*** Opening Data to examine ***

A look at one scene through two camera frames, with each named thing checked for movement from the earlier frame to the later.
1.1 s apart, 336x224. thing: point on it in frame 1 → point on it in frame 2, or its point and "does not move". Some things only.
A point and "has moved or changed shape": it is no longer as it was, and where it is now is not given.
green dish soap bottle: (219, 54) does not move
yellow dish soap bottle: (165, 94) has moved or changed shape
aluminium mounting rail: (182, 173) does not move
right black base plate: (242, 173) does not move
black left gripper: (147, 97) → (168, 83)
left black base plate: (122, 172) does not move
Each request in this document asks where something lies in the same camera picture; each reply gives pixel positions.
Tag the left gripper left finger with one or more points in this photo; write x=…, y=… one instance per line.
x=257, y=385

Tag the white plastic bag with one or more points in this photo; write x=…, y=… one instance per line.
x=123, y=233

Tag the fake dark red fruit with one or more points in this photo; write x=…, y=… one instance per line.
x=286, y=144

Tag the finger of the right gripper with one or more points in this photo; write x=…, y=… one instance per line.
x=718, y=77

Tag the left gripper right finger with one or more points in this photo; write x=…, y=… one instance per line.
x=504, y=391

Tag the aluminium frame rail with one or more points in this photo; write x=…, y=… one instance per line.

*** Closing Data to examine ***

Only the number is wanted: how many lines in the entries above contain the string "where"?

Answer
2